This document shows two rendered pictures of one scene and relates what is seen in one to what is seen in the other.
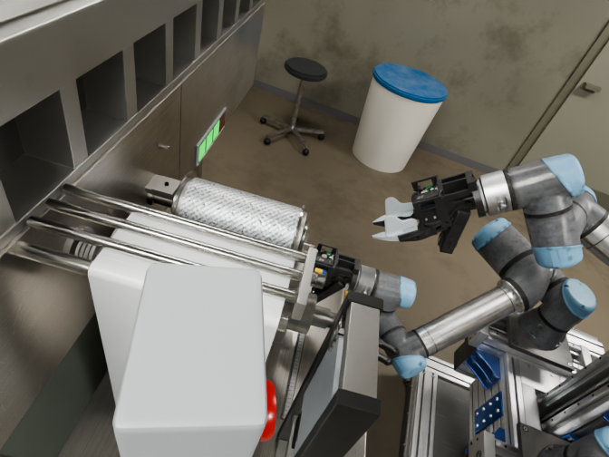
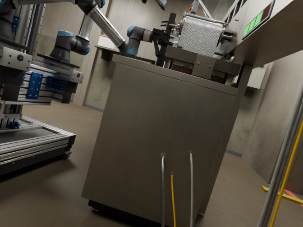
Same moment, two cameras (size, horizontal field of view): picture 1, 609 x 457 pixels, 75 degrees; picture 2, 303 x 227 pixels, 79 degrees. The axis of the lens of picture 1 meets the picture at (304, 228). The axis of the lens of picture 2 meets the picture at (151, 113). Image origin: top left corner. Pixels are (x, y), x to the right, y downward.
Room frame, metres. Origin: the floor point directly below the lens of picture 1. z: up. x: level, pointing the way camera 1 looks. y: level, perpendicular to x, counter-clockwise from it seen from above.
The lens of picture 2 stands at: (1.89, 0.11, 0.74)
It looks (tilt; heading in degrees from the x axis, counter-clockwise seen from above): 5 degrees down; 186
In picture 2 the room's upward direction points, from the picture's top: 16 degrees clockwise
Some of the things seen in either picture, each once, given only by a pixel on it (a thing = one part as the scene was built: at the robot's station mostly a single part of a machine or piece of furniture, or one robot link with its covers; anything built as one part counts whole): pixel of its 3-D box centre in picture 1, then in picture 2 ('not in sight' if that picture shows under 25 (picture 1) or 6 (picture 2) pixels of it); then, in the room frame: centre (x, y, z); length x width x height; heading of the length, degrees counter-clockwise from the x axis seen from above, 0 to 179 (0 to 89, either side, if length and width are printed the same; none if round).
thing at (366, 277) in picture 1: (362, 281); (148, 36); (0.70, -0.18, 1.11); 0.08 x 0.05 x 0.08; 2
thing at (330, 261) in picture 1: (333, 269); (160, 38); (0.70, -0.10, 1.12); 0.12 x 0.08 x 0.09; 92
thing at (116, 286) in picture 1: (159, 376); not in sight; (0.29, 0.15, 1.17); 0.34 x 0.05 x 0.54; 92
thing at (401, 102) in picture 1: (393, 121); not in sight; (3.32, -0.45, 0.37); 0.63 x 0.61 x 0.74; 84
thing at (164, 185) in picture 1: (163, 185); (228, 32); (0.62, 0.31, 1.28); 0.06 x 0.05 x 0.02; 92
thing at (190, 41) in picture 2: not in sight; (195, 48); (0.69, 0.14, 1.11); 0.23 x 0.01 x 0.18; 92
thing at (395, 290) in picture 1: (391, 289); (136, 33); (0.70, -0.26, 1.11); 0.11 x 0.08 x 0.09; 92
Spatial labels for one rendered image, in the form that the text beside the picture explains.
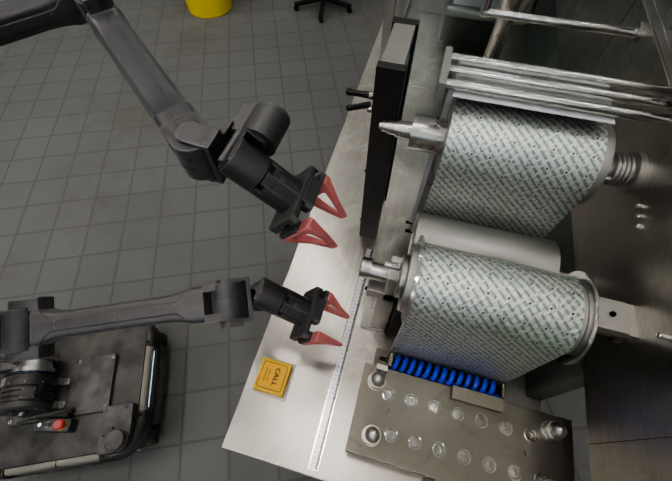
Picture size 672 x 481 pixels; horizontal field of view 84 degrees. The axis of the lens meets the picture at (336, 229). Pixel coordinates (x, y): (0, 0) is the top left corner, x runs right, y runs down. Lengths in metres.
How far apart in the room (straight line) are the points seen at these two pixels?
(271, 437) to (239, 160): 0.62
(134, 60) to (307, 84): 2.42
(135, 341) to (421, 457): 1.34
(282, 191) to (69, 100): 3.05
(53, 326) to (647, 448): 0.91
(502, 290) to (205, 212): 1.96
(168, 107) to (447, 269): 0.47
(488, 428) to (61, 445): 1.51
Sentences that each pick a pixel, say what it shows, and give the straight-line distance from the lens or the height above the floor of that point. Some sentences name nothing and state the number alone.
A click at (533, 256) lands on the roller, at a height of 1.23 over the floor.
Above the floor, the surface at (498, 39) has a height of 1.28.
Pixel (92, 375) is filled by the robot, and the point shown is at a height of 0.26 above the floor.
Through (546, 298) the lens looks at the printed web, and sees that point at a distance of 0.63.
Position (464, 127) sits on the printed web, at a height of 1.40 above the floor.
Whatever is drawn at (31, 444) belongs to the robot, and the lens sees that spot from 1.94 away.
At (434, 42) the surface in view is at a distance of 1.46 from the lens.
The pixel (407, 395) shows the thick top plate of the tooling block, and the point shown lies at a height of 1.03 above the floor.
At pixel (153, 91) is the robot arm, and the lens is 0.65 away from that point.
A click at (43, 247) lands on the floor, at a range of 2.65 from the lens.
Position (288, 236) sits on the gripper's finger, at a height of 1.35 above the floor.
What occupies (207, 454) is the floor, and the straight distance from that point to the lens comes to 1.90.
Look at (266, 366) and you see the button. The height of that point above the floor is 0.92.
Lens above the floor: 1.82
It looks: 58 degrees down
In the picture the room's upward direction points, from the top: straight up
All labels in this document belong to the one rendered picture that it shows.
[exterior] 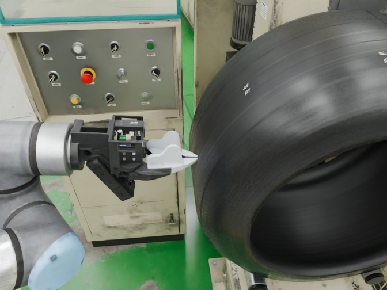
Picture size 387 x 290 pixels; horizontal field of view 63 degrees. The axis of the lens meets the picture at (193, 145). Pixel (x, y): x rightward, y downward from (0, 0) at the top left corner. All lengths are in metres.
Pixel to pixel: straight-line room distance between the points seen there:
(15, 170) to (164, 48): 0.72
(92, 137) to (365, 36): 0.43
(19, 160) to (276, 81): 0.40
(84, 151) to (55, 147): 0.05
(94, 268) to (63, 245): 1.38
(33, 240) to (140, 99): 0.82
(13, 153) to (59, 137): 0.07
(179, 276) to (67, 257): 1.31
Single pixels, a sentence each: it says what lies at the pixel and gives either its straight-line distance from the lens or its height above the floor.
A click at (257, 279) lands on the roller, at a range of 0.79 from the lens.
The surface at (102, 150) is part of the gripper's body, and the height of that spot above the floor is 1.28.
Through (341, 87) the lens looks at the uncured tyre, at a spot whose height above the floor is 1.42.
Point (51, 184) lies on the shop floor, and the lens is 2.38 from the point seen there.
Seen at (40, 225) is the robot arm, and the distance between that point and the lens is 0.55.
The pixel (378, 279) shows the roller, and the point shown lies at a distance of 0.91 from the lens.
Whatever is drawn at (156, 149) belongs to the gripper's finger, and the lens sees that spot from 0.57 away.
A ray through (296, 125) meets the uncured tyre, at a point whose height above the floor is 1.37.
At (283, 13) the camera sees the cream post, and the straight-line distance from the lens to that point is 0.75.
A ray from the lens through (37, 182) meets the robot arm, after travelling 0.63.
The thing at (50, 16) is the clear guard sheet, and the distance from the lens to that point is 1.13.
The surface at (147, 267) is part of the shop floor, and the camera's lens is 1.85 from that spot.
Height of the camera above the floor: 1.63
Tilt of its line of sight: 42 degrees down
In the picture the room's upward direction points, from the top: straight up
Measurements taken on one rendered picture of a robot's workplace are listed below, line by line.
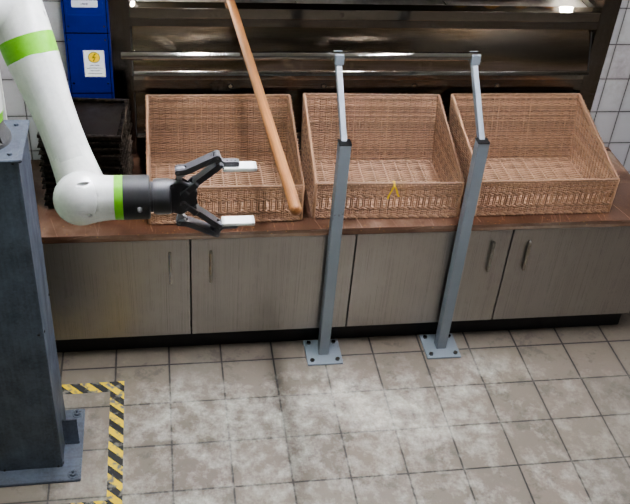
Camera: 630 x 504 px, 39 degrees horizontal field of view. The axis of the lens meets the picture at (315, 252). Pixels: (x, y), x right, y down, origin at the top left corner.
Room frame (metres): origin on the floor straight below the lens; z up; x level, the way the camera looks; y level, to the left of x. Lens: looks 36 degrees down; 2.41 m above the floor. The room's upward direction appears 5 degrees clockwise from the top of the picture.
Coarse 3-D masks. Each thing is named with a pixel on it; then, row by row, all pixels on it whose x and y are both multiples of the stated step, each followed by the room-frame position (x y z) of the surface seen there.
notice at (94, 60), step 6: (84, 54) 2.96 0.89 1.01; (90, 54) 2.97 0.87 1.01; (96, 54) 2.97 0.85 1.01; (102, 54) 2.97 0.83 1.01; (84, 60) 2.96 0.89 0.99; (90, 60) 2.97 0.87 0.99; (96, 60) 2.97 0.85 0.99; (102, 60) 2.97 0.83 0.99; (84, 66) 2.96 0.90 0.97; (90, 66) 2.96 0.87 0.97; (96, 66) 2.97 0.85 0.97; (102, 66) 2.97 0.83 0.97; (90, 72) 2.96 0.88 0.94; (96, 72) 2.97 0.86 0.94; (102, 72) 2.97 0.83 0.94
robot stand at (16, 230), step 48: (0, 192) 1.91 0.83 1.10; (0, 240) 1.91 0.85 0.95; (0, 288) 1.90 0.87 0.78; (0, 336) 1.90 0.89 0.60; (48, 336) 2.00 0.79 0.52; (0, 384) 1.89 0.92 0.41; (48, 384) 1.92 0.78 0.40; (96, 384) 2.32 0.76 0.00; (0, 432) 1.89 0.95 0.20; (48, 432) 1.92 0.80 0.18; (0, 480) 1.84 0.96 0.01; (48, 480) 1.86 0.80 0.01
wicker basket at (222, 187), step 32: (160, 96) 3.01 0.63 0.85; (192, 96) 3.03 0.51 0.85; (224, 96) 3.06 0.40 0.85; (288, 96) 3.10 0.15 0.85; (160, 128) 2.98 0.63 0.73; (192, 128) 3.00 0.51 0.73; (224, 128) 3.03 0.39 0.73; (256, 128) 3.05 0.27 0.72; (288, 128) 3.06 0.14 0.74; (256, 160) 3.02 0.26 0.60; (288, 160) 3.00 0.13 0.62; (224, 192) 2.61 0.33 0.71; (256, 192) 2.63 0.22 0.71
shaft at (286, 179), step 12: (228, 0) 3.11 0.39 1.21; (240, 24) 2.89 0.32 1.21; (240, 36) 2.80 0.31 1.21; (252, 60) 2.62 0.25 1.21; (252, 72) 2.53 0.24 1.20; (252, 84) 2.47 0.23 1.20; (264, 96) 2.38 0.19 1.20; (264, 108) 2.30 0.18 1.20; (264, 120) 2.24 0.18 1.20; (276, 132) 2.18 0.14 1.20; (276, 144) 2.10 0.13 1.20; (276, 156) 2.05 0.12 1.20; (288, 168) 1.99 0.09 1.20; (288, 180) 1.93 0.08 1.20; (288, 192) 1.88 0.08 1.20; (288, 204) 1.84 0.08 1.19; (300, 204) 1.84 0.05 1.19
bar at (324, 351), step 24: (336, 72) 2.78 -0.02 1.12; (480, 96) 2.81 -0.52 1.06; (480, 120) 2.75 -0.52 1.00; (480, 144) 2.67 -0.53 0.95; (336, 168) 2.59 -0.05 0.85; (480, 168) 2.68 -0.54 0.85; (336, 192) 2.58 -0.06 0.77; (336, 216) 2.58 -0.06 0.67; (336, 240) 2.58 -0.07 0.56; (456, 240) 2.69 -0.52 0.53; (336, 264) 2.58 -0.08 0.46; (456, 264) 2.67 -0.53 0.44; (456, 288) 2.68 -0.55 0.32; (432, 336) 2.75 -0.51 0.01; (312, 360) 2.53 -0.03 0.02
========
## ABOUT THIS EXERCISE
Report every line containing the string "metres" in the material.

## EXERCISE RESULT
Room frame, metres. Origin: the floor point directly below the lens of picture 1. z: up. x: level, pointing the way camera 1 looks. y: level, perpendicular to x, counter-clockwise from it seen from above.
Picture size 672 x 481 pixels; horizontal field of view 84 degrees. The axis of the lens meets the picture at (336, 229). Pixel coordinates (x, y): (0, 0) is the top left corner, x runs right, y runs down. Lengths in metres.
Picture size 387 x 290 pixels; horizontal field of view 63 degrees. The axis of the lens meets the picture at (193, 145). Pixel (x, y): x rightward, y downward from (0, 0) at the top left corner. All lengths are in metres.
Room frame (metres): origin on the floor straight below the lens; z up; x level, the way the camera looks; y level, to the left of x. Lens: looks 36 degrees down; 2.41 m above the floor. The room's upward direction appears 5 degrees clockwise from the top of the picture.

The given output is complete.